There are a number of adverse consequences suffered by smokers that will be well known to the readers of Thorax. However, the notion that smoking slowly cooks your lungs until they are crisp and curled is not an altogether inappropriate simile. Spanjer and colleagues demonstrate that mice lacking the Frizzled-8 receptor are protected from smoking induced inflammation (see page 312). Then using a combination of human genetic, and cell biology, studies they demonstrate an important role for Frizzled-8 in promoting inflammation and mucous hyper-secretion in smokers. These studies suggest strategies to de-frizz the lung may be useful therapies in patients with COPD.

If the improvement is to last, further supplies of the remedy are necessary!
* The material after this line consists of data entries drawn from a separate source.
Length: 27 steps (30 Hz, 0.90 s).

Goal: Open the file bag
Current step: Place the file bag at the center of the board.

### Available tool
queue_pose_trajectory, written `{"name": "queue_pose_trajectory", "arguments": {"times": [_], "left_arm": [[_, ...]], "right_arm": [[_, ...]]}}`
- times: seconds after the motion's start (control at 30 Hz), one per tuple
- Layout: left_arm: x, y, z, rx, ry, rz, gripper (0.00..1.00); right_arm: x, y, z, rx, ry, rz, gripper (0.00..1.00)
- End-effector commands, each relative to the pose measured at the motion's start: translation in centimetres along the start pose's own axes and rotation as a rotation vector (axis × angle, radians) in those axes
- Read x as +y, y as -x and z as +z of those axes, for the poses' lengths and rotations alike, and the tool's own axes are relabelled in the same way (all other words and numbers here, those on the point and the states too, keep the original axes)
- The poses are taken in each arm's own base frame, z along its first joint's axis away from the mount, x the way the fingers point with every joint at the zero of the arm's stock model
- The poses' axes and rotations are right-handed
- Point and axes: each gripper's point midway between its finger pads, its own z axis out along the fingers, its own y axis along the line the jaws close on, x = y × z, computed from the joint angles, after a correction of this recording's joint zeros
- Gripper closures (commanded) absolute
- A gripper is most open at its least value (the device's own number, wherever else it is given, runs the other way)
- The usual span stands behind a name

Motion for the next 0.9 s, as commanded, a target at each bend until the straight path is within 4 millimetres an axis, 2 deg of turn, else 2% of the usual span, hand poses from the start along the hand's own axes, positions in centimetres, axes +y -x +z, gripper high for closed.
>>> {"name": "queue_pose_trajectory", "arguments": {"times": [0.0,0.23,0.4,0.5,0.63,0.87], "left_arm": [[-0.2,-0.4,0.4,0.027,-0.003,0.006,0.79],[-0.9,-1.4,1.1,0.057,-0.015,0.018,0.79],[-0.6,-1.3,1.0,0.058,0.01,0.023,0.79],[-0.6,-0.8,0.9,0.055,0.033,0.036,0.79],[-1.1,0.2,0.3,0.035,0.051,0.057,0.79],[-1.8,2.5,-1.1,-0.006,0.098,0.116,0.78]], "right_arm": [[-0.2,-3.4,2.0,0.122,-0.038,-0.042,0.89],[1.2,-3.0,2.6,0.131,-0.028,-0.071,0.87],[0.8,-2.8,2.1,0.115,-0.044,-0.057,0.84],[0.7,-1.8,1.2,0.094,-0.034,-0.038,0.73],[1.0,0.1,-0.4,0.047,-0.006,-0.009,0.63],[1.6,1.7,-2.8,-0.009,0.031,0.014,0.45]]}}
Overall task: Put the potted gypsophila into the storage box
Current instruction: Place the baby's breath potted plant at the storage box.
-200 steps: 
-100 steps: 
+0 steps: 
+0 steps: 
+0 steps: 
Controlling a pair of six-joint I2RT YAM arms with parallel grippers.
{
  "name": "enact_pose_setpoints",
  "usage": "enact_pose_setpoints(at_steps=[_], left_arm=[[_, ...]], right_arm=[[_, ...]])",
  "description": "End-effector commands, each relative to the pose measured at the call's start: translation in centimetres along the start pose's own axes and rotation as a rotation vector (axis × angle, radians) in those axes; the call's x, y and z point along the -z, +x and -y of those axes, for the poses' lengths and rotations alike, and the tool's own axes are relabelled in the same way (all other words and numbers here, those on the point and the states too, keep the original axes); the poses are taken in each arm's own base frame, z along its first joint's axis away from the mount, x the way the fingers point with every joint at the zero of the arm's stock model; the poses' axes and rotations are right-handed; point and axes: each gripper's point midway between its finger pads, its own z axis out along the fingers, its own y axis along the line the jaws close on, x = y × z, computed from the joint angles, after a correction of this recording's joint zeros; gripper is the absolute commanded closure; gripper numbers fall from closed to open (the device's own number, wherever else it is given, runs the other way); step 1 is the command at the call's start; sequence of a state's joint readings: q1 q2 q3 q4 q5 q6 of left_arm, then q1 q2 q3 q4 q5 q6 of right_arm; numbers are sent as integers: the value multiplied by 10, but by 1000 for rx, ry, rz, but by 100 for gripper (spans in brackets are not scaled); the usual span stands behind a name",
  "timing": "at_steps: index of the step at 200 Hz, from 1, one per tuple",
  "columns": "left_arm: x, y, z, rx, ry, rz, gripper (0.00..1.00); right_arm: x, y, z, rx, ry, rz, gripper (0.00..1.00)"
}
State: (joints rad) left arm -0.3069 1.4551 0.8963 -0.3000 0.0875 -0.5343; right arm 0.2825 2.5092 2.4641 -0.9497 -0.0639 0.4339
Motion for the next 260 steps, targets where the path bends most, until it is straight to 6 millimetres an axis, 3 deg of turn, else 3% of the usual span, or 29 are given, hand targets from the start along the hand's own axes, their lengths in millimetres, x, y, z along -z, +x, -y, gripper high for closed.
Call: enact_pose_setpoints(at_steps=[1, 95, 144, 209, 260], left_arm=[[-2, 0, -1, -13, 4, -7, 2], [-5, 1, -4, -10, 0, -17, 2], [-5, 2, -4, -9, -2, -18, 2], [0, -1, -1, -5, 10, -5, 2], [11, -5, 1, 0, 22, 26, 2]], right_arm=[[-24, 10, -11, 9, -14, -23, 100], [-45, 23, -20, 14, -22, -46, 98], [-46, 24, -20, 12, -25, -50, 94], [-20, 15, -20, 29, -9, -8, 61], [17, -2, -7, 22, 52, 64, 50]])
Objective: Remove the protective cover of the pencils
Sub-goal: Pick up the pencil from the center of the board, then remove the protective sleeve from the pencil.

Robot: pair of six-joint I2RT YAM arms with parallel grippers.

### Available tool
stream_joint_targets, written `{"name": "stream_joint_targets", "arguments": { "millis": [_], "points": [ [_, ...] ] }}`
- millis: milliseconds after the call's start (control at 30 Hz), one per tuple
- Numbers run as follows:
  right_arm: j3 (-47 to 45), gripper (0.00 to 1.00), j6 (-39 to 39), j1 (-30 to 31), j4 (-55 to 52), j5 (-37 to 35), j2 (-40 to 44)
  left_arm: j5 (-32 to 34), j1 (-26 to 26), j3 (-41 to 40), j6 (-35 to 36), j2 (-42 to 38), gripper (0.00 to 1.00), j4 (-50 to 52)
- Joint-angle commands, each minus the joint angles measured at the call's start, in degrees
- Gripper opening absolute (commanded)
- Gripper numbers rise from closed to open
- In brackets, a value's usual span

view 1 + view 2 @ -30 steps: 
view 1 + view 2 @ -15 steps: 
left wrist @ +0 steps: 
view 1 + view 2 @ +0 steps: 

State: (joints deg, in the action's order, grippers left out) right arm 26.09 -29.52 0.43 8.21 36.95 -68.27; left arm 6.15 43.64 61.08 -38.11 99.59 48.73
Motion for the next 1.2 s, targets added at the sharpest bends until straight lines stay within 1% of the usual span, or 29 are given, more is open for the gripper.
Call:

In 1949 the Annals of Rheumatic Disease (another BMJ journal) published a case series by Hench, Kendal, Slocumb and Polley, from the Mayo Clinic. It described the remarkable effects of adrenal and pituitary adrenocortical hormones on Rheumatoid Arthritis.1 This full text document is well worth reading. In 1950 Kendall and Hench, along with Reichstein, from Basel, were awarded the Nobel Prize for their discoveries and use of cortisone. The adverse effects of cortisone have been recognised for just as long, indeed the Nobel Awarding Speech from 1950 describes some of the consequences of long term steroid use “Unfortunately if the improvement is to last, further supplies of the remedy are necessary, and during the process more or less serious secondary effects in the form of fullness of the face, the growth of hair on the face in women, nervous symptoms, etc.” It is, therefore, sobering to think that despite the advances in anti-inflammatory therapies made since the discovery of cortisone, the side effects of corticosteroids are still a major cause of morbidity in asthma. Many of the consequences of steroids are described in this study from the British Thoracic Society Asthma Registry, and it is perhaps unsurprising given the observations in 1950, that obesity and nervous symptoms are prominent, although there is no mention of hirsuitism. If there was any doubt of the urgent need for novel anti-inflammatory drugs for asthma, these data from the BTS registry are another timely reminder of their importance (see page 339, Editors' choice).

Enough to make your eyes water…

The thought of pneumoscrotum is enough to make your editors' eyes water… Those of a nervous disposition may want to avoid one of this month's “Images in thorax” but if you are made of sterner stuff turn to page 386 and sharpen your diagnostic skills on the Man in the bubble.